Vorstadthaberer

Eine Handvoll Schmäh dreschender Fußballfreunde zieht sich in den Turnsaal eines Floridsdorfer Gymnasiums zurück.

Mag. Uwe Mauch | über Vorstadthaberer

Vorstadtweiber: Meine Kollegin Julia Pfligl ist von der bis zum Abwinken beworbenen ORF-Serie alles andere als angetan. So was von plump und an den Haaren herbeigezogen! Notierte sie vor zwei Tagen an dieser Stelle. Ihr könnte geholfen werden. Ich habe hier mal auf die Schnelle eine Skizze und die zentralen Figuren für ein realitätsnäheres TV-Format entworfen, aus der echten Vorstadt (Floridsdorf):

Titel: Vorstadthaberer.

Plot: Eine Handvoll Schmäh dreschender Fußballfreunde zieht sich jeden Donnerstagabend in den Turnsaal eines Floridsdorfer Gymnasiums zurück, um sich dort die gepflegten Speisen und Getränke beim anschließenden Besuch des „Neusiedler“ (Best of Beisl jenseits der Donau) zu verdienen. Dabei fallen nicht nur Bälle, sondern naturgemäß auch Wuchteln.

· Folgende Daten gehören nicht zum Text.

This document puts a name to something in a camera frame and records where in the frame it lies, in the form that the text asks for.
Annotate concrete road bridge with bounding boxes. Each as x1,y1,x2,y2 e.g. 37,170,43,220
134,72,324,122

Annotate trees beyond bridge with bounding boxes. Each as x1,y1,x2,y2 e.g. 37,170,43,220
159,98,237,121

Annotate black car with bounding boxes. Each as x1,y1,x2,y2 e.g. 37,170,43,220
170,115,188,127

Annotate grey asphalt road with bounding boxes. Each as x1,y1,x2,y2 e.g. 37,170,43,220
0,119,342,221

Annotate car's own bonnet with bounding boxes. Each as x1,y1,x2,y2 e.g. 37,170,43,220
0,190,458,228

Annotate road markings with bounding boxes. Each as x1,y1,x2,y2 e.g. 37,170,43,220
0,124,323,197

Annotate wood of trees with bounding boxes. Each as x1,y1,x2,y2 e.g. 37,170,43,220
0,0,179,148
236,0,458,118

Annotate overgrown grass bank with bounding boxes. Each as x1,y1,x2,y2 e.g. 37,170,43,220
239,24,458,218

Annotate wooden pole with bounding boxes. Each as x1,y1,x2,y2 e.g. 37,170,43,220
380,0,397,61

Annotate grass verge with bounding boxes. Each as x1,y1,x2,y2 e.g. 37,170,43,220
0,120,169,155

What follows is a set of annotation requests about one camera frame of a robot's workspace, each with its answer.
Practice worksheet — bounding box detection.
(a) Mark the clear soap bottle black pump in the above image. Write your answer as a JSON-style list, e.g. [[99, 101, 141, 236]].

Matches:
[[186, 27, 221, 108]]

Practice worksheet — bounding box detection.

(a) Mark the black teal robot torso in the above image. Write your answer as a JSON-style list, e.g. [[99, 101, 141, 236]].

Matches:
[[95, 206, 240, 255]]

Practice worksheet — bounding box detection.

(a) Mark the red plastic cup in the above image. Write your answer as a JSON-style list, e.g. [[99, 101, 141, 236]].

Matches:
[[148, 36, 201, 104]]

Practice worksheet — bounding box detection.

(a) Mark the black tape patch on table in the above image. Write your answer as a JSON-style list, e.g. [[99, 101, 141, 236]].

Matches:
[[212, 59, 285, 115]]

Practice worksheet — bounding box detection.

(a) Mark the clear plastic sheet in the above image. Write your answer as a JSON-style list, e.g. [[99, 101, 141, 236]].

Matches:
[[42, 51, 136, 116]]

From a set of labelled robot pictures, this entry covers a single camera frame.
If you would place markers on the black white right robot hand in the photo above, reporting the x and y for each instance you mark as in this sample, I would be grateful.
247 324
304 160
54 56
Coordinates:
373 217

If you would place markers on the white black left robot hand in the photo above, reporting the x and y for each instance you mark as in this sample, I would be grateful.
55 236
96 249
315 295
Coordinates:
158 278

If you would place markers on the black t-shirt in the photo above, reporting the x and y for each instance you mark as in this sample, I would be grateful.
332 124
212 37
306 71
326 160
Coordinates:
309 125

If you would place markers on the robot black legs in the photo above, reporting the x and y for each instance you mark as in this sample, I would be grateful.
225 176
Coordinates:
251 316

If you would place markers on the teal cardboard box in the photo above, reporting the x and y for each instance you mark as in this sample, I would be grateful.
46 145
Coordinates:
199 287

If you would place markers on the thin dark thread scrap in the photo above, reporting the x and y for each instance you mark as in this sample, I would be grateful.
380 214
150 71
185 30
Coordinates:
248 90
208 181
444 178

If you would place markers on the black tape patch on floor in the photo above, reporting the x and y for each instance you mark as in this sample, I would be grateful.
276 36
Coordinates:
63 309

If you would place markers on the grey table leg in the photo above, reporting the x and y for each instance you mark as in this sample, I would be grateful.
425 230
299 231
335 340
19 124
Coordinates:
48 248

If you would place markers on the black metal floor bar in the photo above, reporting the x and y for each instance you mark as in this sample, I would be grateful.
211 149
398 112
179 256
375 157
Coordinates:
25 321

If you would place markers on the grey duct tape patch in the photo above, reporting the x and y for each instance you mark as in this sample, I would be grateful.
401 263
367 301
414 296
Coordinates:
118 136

Hauptdarsteller: Adschi, der die Kugel am liebsten mit seinem Kopf ins Tor des Gegners bugsiert, sofern er nicht zu einem Headbanger-Konzert in die Arena muss. Horstl, der nur die Tarockkarte durchdachter spielt als den Fußball. Vickerl, der Kassier, der öfters in einen argen Stau auf der Südosttangente gerät. Andy, den sie wegen seines Mitteilungsdrangs während des Kicks auch „Karajan des Marchfelds“ nennen. Bummi, der seinen Haberern als umsichtiger Präsident dient.